### [PROBLEM DESCRIPTION]
Search the records for the word "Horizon". Copy every line where it appears.

### [INPUT DATA]
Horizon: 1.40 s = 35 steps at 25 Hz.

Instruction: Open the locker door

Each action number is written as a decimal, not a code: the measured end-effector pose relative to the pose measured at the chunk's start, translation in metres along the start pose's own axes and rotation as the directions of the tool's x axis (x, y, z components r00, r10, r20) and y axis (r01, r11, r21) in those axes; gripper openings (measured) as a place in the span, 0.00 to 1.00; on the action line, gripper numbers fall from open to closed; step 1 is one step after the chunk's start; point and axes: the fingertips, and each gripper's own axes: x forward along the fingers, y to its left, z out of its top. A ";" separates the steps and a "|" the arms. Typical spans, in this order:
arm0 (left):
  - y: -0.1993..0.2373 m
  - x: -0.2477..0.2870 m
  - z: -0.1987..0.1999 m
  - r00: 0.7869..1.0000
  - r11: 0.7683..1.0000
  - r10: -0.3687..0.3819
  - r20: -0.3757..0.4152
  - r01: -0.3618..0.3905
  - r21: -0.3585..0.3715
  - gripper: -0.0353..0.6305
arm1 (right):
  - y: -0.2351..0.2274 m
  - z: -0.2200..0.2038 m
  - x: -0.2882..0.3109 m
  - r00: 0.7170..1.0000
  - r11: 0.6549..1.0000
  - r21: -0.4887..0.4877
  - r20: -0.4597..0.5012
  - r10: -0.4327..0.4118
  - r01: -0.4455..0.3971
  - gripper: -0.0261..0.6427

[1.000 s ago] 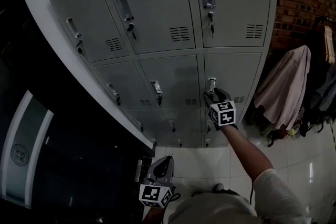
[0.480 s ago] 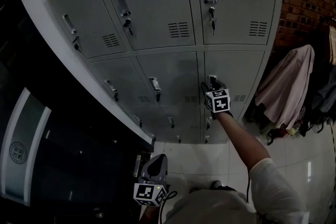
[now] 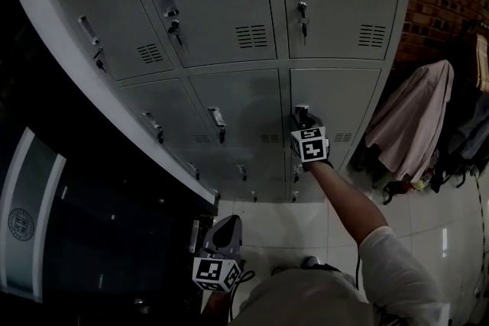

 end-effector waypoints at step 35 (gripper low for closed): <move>-0.051 0.034 -0.002 0.987 0.987 -0.160 0.016 0.160 -0.032 0.09 | -0.080 -0.029 -0.331 0.931 0.955 0.114 0.220 -0.292 0.273 0.14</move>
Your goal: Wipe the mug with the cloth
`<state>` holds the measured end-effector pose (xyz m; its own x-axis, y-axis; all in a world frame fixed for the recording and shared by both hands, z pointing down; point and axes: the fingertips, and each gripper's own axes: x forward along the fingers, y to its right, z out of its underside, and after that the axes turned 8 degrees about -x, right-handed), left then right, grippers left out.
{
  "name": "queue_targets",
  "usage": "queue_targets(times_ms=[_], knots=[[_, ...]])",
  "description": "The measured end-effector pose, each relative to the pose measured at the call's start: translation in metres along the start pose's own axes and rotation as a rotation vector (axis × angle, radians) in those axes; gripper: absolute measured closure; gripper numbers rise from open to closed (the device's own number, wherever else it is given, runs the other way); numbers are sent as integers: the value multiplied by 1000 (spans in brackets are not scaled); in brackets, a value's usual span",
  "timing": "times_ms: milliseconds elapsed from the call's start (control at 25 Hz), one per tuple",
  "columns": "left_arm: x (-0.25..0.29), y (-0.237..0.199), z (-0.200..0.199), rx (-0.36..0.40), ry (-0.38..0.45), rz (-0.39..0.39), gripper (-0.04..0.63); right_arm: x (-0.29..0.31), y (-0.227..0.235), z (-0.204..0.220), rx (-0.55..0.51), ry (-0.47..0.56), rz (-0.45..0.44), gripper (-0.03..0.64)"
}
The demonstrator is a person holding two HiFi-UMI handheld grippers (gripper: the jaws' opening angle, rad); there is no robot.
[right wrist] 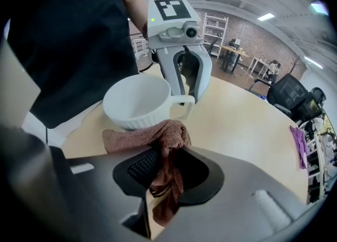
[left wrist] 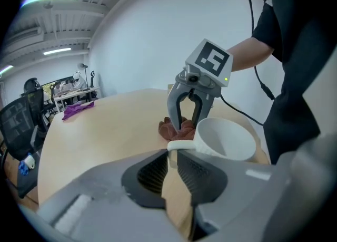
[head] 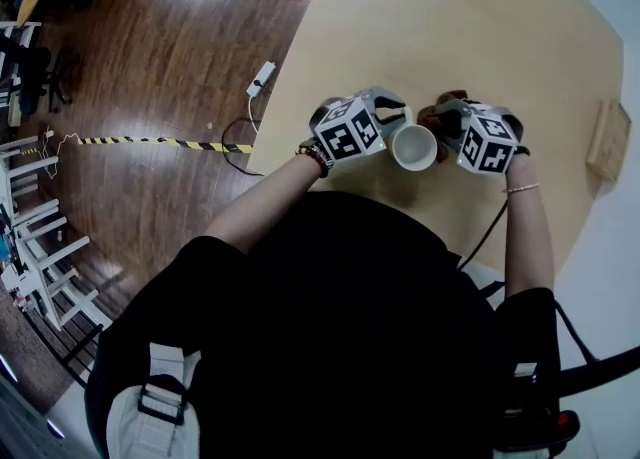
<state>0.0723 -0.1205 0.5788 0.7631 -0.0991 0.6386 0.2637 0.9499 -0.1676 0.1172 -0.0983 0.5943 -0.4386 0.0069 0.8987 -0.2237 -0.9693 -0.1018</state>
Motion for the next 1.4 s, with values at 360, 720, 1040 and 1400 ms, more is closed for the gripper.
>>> queue_targets(times_ms=[360,720,1040,1400], knots=[[4,-3,-1,-15,3,-10,570,-1,0,-3,49,9,81,522],[4,-3,-1,-21,3,-19,571,-15,7,-17,5,30,108,522],[5,-3,-2,-23,4,-23,571,17,7,-5,36,-27,82,522],[1,-4,-1,-28,32,-11,571,14,-2,11,203,-35,203,515]])
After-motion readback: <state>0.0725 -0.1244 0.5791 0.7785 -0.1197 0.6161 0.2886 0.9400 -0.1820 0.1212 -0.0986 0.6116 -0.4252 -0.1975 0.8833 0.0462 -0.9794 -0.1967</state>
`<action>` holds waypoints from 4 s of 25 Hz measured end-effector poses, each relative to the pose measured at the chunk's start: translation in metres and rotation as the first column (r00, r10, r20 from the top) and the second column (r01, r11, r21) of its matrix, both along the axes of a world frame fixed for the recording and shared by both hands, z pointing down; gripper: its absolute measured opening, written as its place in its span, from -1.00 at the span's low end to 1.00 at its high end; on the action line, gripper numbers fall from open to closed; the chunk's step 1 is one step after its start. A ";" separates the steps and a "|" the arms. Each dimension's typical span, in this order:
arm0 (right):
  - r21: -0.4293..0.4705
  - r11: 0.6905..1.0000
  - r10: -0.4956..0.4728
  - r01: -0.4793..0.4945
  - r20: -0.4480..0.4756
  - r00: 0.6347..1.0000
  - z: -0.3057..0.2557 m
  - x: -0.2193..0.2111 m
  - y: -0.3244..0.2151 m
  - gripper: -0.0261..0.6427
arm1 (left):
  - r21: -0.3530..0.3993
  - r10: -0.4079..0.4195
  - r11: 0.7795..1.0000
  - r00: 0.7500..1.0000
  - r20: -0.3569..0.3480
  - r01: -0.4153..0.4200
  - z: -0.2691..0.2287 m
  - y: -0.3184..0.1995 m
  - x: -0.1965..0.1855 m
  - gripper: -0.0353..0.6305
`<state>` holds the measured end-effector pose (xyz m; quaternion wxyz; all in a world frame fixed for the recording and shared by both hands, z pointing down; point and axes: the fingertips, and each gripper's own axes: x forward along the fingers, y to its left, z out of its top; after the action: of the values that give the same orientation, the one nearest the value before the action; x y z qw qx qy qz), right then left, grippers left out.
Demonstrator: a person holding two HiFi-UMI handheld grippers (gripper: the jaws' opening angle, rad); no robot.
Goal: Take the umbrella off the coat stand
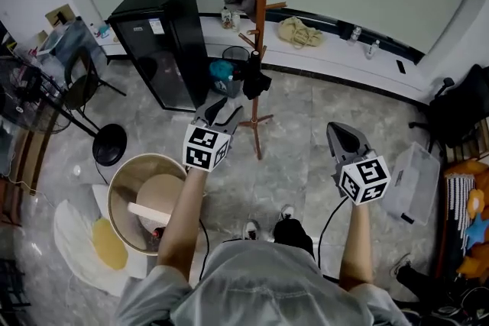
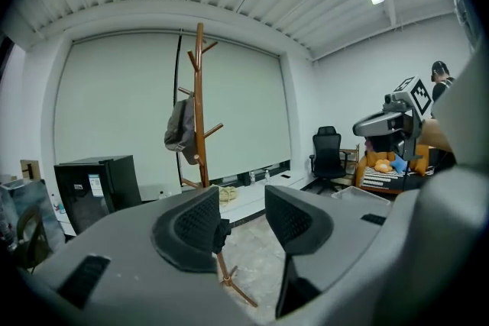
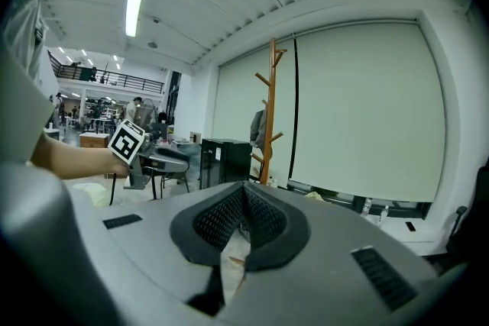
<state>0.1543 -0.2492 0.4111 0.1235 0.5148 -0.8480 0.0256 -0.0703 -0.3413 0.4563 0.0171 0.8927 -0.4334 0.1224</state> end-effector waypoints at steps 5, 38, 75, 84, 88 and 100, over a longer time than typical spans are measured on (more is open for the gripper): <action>-0.036 0.999 -0.029 0.028 -0.018 0.999 0.022 0.005 -0.063 -0.88 | -0.070 -0.017 0.997 1.000 0.003 0.017 0.033 -0.066 0.011 -0.19; -0.202 0.957 -0.199 0.208 0.064 0.978 0.120 0.060 -0.330 -0.88 | -0.267 -0.160 0.945 0.979 0.129 0.190 0.206 -0.326 0.080 -0.16; 0.114 0.981 -0.162 0.160 0.011 0.987 -0.045 -0.046 -0.105 -0.88 | 0.031 -0.180 0.983 0.983 -0.023 0.181 -0.069 0.021 -0.063 -0.20; 0.106 0.983 -0.153 0.153 -0.006 0.988 -0.045 -0.052 -0.088 -0.88 | 0.051 -0.158 0.986 0.987 -0.017 0.159 -0.079 0.050 -0.062 -0.20; 0.104 0.984 -0.146 0.146 -0.007 0.989 -0.042 -0.051 -0.086 -0.88 | 0.050 -0.151 0.987 0.988 -0.011 0.152 -0.078 0.049 -0.059 -0.20; 0.089 0.987 -0.136 0.136 -0.010 0.991 -0.036 -0.046 -0.093 -0.88 | 0.029 -0.150 0.988 0.988 -0.020 0.151 -0.066 0.035 -0.050 -0.20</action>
<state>0.1088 -0.3422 0.3750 0.1035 0.4610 -0.8811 -0.0221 -0.1202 -0.3063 0.3900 0.0168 0.8587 -0.5010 0.1062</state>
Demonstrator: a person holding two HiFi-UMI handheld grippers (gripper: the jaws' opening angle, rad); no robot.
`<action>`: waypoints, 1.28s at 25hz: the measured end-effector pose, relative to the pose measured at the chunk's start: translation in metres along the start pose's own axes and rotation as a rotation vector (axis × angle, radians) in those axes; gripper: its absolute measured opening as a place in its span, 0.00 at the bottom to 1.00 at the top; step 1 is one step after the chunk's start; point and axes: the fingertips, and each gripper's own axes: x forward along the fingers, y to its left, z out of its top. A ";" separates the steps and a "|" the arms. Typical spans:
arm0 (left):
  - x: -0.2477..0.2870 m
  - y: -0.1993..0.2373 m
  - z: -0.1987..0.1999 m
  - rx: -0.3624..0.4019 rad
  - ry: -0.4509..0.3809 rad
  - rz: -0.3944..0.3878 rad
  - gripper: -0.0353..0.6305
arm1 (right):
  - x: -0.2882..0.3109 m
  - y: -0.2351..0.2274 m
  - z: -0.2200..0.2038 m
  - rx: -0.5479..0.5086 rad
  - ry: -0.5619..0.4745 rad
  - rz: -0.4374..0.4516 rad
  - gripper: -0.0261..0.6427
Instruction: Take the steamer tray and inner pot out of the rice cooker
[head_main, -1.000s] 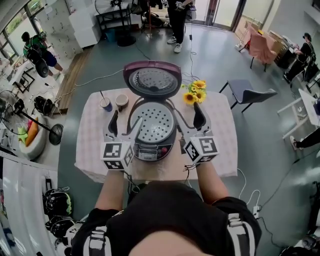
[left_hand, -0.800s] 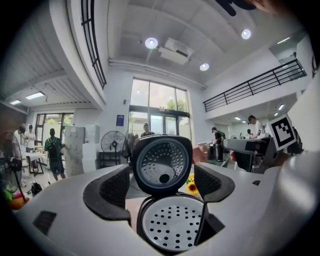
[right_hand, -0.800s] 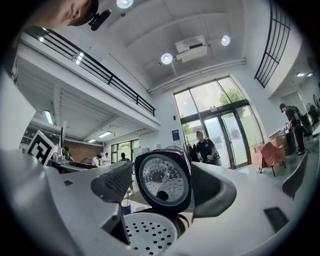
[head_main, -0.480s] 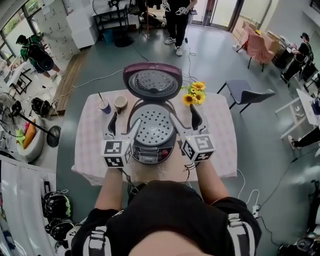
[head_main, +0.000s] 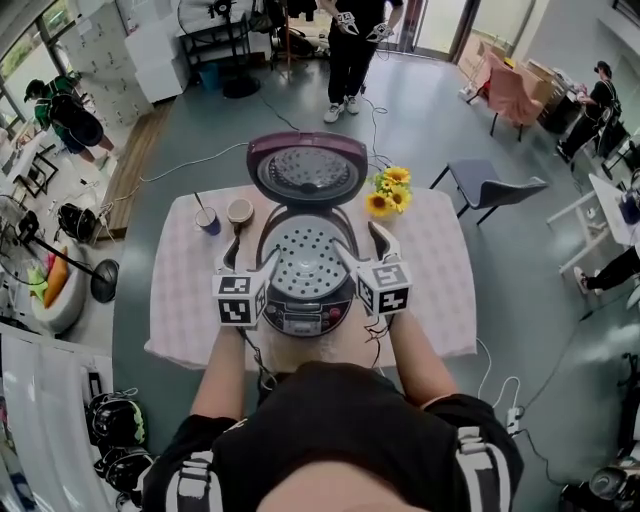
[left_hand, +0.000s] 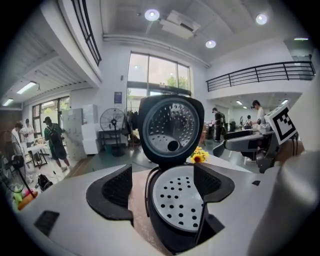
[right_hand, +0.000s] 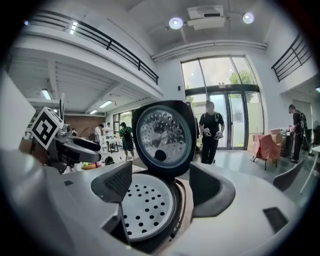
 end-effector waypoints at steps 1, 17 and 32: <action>0.005 0.001 -0.006 0.005 0.021 -0.007 0.62 | 0.005 -0.001 -0.009 -0.004 0.029 -0.002 0.55; 0.060 0.012 -0.060 0.031 0.209 -0.090 0.62 | 0.047 -0.025 -0.094 -0.005 0.330 -0.073 0.55; 0.095 0.006 -0.115 0.185 0.497 -0.196 0.60 | 0.068 -0.021 -0.145 -0.025 0.543 -0.028 0.54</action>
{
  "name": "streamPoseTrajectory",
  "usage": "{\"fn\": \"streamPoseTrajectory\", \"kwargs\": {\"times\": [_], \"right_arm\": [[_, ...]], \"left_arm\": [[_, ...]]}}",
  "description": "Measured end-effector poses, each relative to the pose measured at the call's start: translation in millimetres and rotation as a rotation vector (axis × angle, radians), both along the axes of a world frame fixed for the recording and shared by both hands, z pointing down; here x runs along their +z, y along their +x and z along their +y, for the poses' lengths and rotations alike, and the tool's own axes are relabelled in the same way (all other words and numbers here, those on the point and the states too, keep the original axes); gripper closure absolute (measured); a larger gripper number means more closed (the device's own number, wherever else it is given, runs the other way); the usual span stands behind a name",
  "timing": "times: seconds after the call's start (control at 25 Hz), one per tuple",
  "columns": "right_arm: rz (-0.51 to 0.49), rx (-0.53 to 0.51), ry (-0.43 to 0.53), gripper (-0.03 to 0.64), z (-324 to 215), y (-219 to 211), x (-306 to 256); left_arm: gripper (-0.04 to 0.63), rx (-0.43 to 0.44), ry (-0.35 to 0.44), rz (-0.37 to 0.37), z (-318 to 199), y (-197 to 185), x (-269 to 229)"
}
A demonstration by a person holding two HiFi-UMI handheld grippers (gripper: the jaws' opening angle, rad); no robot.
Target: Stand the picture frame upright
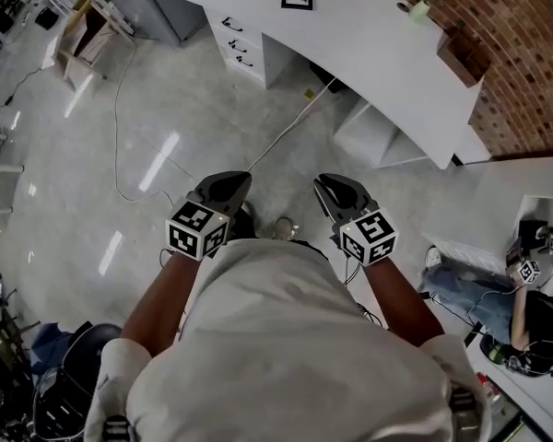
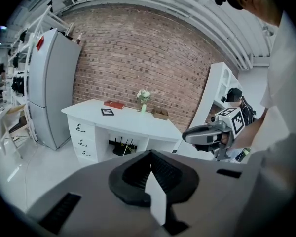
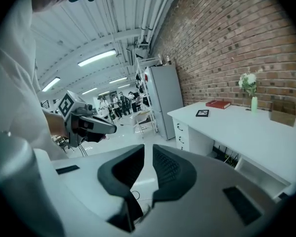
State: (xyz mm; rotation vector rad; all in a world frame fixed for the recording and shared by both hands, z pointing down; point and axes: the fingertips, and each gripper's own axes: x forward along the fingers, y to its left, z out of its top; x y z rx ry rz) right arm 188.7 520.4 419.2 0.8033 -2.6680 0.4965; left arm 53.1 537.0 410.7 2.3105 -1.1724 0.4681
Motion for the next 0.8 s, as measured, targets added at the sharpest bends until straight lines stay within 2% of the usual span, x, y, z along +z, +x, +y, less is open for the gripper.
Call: {"fn": "streamPoseTrajectory", "kwargs": {"times": [0.04, 0.12, 0.44, 0.8], "right_arm": [[-0.006, 0.013, 0.0, 0.573, -4, 2, 0], [-0.012, 0.04, 0.0, 0.537, -17, 5, 1], [0.002, 0.146, -0.026, 0.531, -91, -1, 13], [0.068, 0.22, -0.019, 0.531, -192, -70, 1]], "left_arm": [[0.594, 0.0, -0.001, -0.002, -3, 0, 0], [0.502, 0.004, -0.009, 0.005, -13, 0, 1], [0.5, 0.034, -0.008, 0.043, -94, -23, 10], [0.512, 0.139, -0.005, 0.051, -209, -91, 4]]}}
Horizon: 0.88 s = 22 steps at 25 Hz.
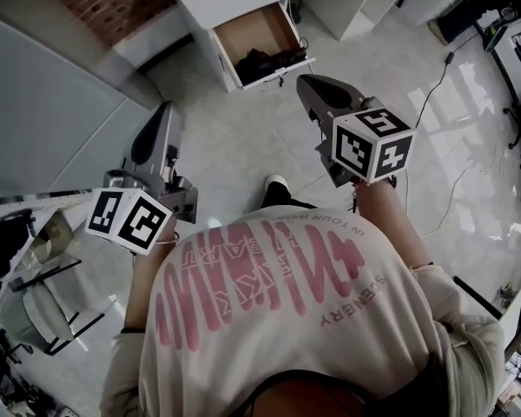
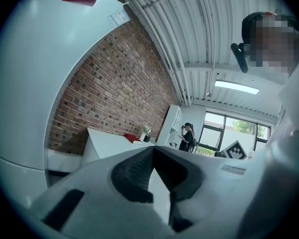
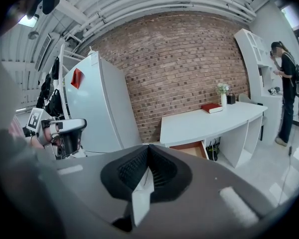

### [RESPONSE FOR THIS EXERCISE]
Horizon: 1.40 s = 35 steps at 25 Hz.
Horizon: 0.88 s = 22 steps at 25 Hz.

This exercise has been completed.